Editorial: Size matters, but excellence even more so
New Zealand Herald (17 May 2012)

While it acknowledges that class size matters, the New Zealand government has adopted the position that the quality of teaching is more important.  Leveraging on the research findings of the Grattan Institute report that raising teacher quality is more effective than reducing class size, New Zealand would allow class size to increase so as to save money to boost teacher quality.  All trainee teachers will be expected to possess a post-graduate qualification, and teachers will be assessed under a new performance management system.  Performance-based pay might be a possibility under the new measures to be adopted.  Despite the government’s stance, parents and unions remain worried about the proposal.

New Zealand

Charter school trials to take place across the country
Armstrong, J.  New Zealand Herald (21 April 2012)
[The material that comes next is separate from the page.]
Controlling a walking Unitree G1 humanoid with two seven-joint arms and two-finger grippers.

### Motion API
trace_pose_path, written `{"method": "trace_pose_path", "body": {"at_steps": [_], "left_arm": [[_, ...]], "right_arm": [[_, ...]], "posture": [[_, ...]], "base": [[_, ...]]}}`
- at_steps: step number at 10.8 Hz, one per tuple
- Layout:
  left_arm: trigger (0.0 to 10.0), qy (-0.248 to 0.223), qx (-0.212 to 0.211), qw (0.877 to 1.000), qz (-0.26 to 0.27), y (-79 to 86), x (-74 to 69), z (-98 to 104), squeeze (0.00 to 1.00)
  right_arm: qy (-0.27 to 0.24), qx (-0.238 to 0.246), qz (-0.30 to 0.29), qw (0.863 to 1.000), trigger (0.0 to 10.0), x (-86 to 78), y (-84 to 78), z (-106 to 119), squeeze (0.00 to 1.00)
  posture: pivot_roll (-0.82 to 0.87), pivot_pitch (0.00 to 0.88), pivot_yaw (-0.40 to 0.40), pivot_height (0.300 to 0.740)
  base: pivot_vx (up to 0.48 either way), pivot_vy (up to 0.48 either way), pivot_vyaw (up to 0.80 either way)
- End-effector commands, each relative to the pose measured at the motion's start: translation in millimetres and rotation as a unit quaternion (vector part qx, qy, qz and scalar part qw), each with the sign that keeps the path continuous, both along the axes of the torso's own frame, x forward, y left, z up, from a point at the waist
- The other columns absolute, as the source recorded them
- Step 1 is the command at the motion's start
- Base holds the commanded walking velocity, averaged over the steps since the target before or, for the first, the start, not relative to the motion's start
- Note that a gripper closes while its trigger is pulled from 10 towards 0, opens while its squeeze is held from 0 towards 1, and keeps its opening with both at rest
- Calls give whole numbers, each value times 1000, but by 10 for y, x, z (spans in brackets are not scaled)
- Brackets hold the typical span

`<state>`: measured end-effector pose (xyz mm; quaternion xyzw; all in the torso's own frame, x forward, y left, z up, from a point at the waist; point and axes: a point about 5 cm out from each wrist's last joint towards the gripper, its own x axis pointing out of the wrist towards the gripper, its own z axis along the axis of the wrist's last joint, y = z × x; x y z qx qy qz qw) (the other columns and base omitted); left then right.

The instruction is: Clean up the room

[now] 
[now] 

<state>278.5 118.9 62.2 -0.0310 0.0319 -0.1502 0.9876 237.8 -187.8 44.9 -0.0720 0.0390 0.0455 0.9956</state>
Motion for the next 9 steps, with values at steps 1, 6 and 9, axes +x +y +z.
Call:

Act, the ruling political party, will continue with its controversial plan to set up autonomous charter schools, and it is now likely to take in disadvantaged schools across the country, rather than just being restricted to those in south Auckland and Christchurch, so as to avoid the “fish bowl” effect.  The concept of charter schools has been heavily criticised by teacher unions, academics, and some politicians who point to the failure of some charter schools in the United States to lift students’ educational achievement.  (See New Zealand’s Green Party’s criticisms of charter schools here.)  The Chairwoman of the New Zealand Model of Charter School Working Group, Catherine Isaac, said the group would look at overseas examples of success and failure as part of its development of a New Zealand model, as well as seeking meetings with teacher unions as part of an extensive round of consultations.

New Zealand

Charter schools ‘harmful’ says study
Davison, I.  New Zealand Herald (14 April 2012)
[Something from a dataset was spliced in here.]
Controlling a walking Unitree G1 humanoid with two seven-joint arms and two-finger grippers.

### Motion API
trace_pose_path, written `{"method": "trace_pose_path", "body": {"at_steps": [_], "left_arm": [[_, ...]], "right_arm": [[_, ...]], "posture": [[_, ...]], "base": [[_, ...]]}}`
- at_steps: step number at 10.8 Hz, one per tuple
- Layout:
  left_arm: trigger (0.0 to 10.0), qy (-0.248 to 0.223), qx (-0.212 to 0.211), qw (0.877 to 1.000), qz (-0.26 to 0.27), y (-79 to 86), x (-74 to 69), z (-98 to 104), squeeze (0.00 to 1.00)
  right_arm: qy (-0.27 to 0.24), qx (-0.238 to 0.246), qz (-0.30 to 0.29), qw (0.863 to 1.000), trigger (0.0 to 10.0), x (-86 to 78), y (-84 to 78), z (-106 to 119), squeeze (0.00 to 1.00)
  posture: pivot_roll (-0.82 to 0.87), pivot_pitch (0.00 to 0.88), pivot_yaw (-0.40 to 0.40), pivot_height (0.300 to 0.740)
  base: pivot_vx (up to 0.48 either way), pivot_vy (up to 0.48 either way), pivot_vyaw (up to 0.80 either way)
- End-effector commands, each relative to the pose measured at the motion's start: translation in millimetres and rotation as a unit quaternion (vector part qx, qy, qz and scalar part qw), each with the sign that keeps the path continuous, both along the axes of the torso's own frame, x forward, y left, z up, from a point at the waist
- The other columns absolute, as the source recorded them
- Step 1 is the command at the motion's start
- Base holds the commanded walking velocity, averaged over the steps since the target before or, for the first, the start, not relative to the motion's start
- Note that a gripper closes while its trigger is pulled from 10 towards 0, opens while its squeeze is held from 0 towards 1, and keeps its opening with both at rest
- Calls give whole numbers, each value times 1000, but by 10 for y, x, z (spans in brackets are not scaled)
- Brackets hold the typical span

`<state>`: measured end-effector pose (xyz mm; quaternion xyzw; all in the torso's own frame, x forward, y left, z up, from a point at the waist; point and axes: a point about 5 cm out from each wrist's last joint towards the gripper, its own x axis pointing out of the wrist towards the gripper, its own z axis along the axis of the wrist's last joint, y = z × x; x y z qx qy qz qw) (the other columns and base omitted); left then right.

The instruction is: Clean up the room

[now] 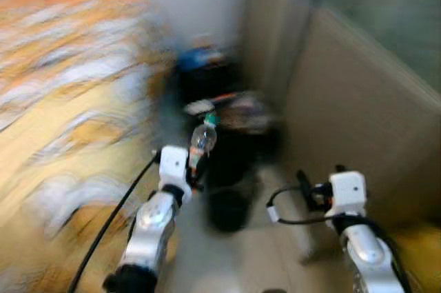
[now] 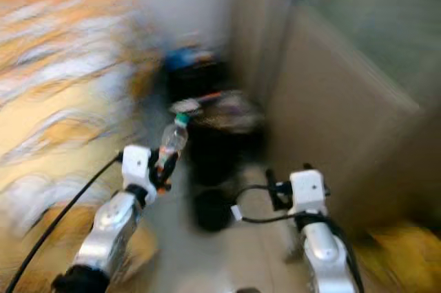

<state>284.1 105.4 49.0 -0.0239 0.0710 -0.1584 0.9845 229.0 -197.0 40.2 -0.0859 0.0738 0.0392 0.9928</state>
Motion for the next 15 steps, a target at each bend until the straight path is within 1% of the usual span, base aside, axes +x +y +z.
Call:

Despite an academic group’s insistence that charter schools “may do more harm than good to the under-achievers,” the New Zealand Government “has recently reaffirmed its keenness to implement charter schools…”  Under the National-Act agreement, New Zealand will be implementing charter school reform in areas that are traditionally low-achieving—South Auckland, Christchurch East, and possibly Wellington.  “The academic group welcomed the Government’s focus on the need to address educational achievement through wider social and economic policies,” but they believe the narrow focus of the educational achievement data could end up increasing the educational inequities charter schools aim to reduce.  The Government, however, countered that there were many different models of charter schools worldwide.  Said Act Party leader and Associate Education Minister John Banks, “For our New Zealand model we are taking the best of the best ideas from the most successful charter schools, as well as from the most successful schools in New Zealand.”  The same academic group also said that charter schools were a “radical departure” from the principles of social democracy and civic participation.

Despite the debate about charter schools, this video highlights how charter schools “remain a mystery” for many New Zealanders, whereas this video is an interview with Head of Education at Aukland University, Dr. Airini, discussing the aforementioned poll and the New Zealand charter school movement in general.